Overseas Universities In The Uk: A Sector To Watch

     
  Share by Email   Print this article   More sharing options  

If you work in academia, you’re already aware of UK universities that have set up campuses abroad—perhaps including yours. But did you know that there are eight overseas universities with their own campuses in the UK, and nine with dedicated buildings on the campuses of British universities? They’re a mixed group, but these little-known foreign ventures may offer opportunities for ambitious academics.
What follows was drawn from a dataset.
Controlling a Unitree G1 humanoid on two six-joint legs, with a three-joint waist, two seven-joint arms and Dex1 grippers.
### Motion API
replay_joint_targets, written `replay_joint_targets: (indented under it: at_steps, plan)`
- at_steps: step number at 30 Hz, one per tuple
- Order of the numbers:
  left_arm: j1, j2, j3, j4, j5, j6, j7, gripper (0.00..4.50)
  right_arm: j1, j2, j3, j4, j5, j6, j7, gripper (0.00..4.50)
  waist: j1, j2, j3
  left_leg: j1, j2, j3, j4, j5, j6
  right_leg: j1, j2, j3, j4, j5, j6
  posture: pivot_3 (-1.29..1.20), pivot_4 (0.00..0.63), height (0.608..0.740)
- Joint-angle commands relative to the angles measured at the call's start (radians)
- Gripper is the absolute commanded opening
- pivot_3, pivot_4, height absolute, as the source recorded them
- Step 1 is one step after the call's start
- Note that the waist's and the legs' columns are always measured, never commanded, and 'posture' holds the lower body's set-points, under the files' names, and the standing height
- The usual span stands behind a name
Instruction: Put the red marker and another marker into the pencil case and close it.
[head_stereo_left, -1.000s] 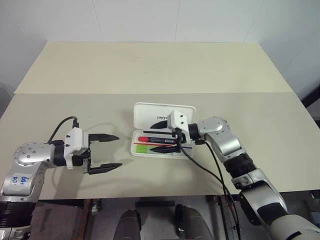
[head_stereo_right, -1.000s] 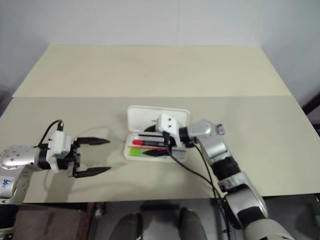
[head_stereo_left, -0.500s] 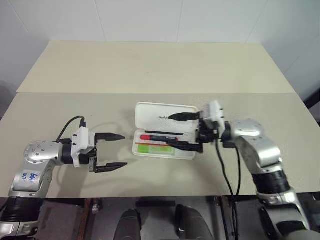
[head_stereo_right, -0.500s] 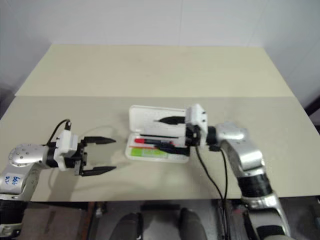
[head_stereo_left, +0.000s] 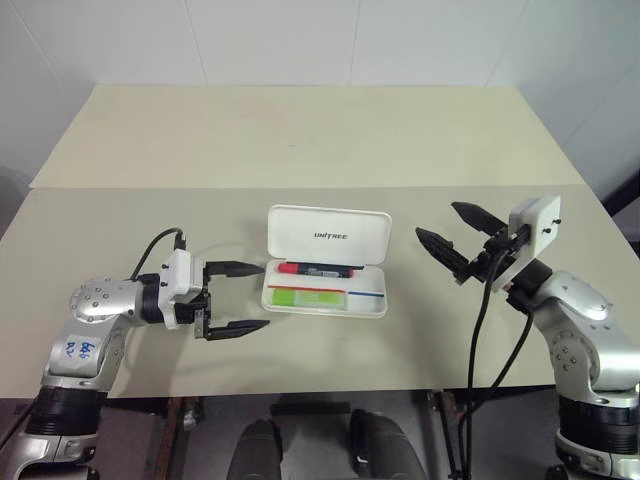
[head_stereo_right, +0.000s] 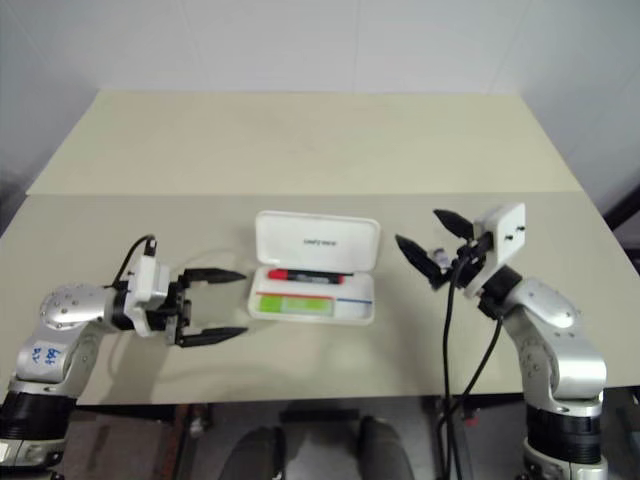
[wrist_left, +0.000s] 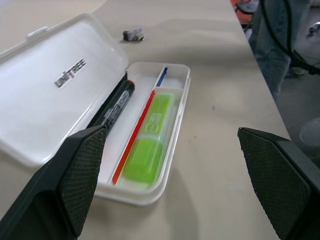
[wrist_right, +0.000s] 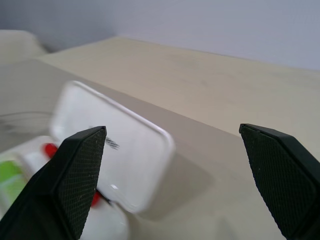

Here’s a little information about the largest of these interesting HE ventures:

  • The Aga Khan University (www.aku.edu) is best known as one of the Middle East’s largest medical schools, but its Institute for the Study of Muslim Civilisations in London offers a two-year non-medical postgraduate programme and short courses. Students study abroad and in the UK.
  • Richmond, the American University in London (www.richmond.ac.uk), partners with the Open University to offer unique dual US/UK degree programmes. It also offers “Semester abroad” opportunities to students from many American universities.
  • Azad University in Oxford (www.auox.org.uk), the UK branch of a large Iranian university, offers a wide range of degrees, from undergraduate to PhD.
  • Wroxton College in Oxfordshire is the British outpost of Farleigh Dickinson University (www.fdu.edu). It is primarily a “semester abroad” destination for American students.
  • Girne American University (www.gauc.org.uk) is actually based in Cyprus, but has a British campus in Canterbury. Its offerings include Business, Economics, Architecture, Design and Fine Arts, plus a variety of English language courses.
  • Canada’s Memorial University of Newfoundland (www.mun.ca/harlow) has a small campus in Harlow, which is used by students and staff from its parent university as a base for specialist programmes. 
  • Students from the University of Wisconsin, one of the largest state university systems in the US with nearly 200,000 students, sends students abroad to study in Midlothian, Scotland (www.uwrf.edu/WisconsinInScotland). Both American and UK staff are employed to teach at its rather stately Dalkeith Palace site. 
  • Finally, the Irish School of Ecumenics (www.tcd.ie/ise) , a postgraduate institute run by Trinity College, Dublin, has campuses in both Belfast and Dublin—fitting for its remit to foster scholarship in the area of dialogue, peace and reconciliation in Ireland and worldwide. 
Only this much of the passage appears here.